Phil Bredesen, Marsha Blackburn

U.S. Senate candidates Rep. Marsha Blackburn and former Governor Phil Bredesen traded barbs in a debate at Cumberland University Tuesday. U.S. Representative Blackburn (R-TN-07) called Bredesen out on a number of issues at the debate at the university in Lebanon, from allegedly covering up sexual harassment in the state’s executive office to being financially dependent on Senate Minority Leader Chuck Schumer. The video archive is available here:   The debate was sponsored by NewsChannel 5, The Tennessean, Nashville Public Television, the League of Women Voters and Cumberland University.  NewsChannel 5 anchor Rhori Johnston and David Plazas, opinion engagement editor at The Tennessean, were co-moderators. Blackburn reminded viewers that Bredesen is “bought and paid for” by Schumer, who recruited the former governor to run for the Senate and has financed his campaign.

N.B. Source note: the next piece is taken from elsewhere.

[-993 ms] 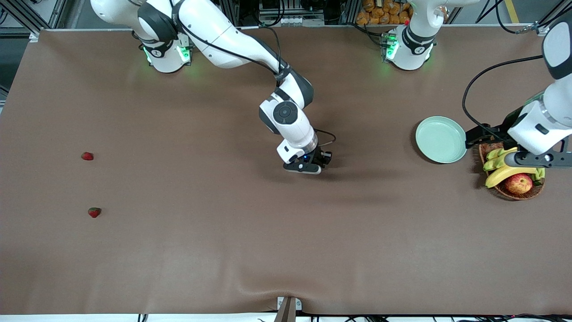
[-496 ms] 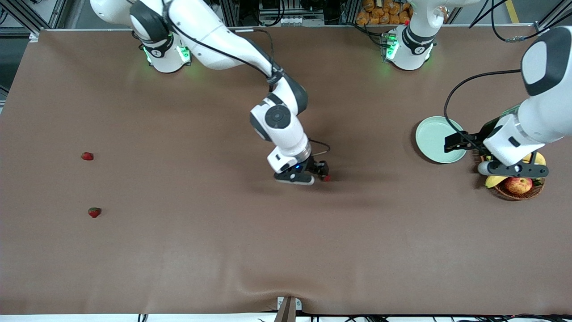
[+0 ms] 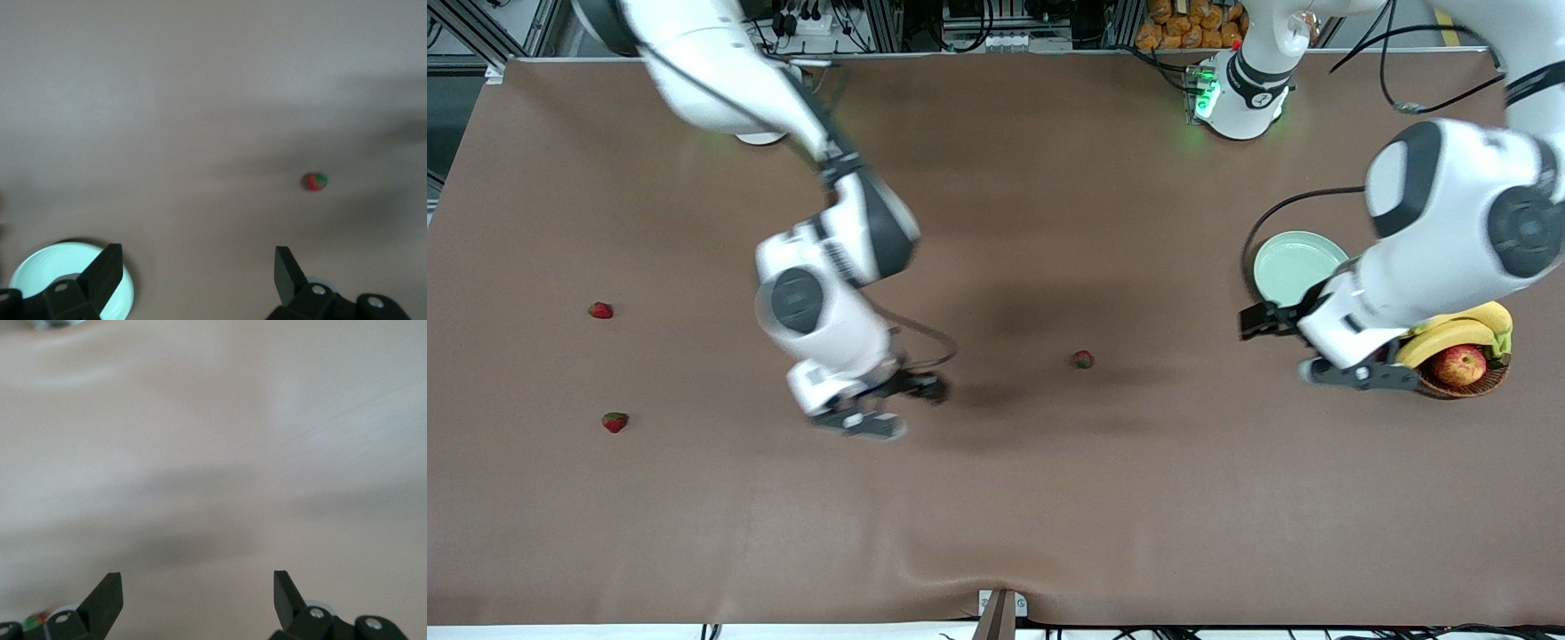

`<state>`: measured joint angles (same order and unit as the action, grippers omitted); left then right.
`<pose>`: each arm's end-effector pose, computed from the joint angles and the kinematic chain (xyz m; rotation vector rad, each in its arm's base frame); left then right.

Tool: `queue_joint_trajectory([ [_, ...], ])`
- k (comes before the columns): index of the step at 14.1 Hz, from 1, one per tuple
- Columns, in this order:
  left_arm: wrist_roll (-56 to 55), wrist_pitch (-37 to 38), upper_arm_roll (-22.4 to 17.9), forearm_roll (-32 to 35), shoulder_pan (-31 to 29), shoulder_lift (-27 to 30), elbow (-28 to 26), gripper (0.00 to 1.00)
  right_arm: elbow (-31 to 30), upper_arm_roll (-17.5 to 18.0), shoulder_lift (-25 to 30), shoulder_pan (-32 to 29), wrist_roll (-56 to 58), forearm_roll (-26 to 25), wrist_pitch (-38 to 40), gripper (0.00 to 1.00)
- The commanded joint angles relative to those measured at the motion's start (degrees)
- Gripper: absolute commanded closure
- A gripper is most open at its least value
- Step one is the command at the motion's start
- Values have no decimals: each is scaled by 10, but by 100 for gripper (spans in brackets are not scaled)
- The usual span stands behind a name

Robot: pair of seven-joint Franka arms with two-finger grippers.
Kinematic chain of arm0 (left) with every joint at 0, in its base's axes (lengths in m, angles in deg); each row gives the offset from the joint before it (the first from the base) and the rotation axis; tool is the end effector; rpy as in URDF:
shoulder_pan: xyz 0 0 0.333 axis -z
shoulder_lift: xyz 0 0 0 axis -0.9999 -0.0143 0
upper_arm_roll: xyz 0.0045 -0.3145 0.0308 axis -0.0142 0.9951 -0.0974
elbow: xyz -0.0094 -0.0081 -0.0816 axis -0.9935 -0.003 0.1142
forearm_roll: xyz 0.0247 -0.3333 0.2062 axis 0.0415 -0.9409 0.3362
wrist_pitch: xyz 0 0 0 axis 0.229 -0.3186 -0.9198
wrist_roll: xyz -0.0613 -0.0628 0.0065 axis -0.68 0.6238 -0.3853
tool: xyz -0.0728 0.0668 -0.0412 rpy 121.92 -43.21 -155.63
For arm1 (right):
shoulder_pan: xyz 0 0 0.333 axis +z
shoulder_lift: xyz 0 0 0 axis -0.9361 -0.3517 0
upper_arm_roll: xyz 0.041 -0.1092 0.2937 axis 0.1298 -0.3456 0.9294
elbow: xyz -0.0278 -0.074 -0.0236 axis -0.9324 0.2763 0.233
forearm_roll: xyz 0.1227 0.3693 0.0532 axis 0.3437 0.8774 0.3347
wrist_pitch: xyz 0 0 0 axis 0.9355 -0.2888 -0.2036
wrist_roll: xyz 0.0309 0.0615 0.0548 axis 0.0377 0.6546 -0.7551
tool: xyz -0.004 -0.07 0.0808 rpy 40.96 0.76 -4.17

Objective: Collect all strawberries into plate
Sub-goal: 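Grasp the strawberry with the left gripper while the right gripper grasps another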

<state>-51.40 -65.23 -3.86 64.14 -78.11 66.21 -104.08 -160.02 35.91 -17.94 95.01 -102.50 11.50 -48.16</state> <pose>0.6337 -0.1611 0.4586 3.0221 -0.0955 -0.0617 0.6862 0.3032 0.3561 -2.9773 0.2708 -0.0655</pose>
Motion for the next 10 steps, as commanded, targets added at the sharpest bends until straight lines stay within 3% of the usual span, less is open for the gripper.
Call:
queue_joint_trajectory([
  [1, -61, -44, -4, -8, 39, -30, 11, 0, -68, 16, 40, -106, 136, -7, 4, 0],
  [6, -126, -131, -4, -10, 87, -89, 10, 0, -98, 15, 32, -268, 334, -18, 3, 0],
  [10, -150, -151, -4, -5, 119, -122, 11, 0, -100, 16, 18, -331, 358, -102, -6, 0],
])
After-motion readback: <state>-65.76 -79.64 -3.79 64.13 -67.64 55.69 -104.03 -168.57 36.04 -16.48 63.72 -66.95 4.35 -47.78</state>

Schumer’s PAC donated $10,000 to Bredesen’s campaign earlier this year, and the Schumer aligned Senate Majority PAC has already booked more than $2 million in ads in Tennessee, The Tennessee Star previously reported. The candidates were asked if they would vote for Judge Brett Kavanaugh for the Supreme Court. Bredesen said what both parties are doing “disgusts me” and repeated previous claims the nomination is a circus. He said he wanted…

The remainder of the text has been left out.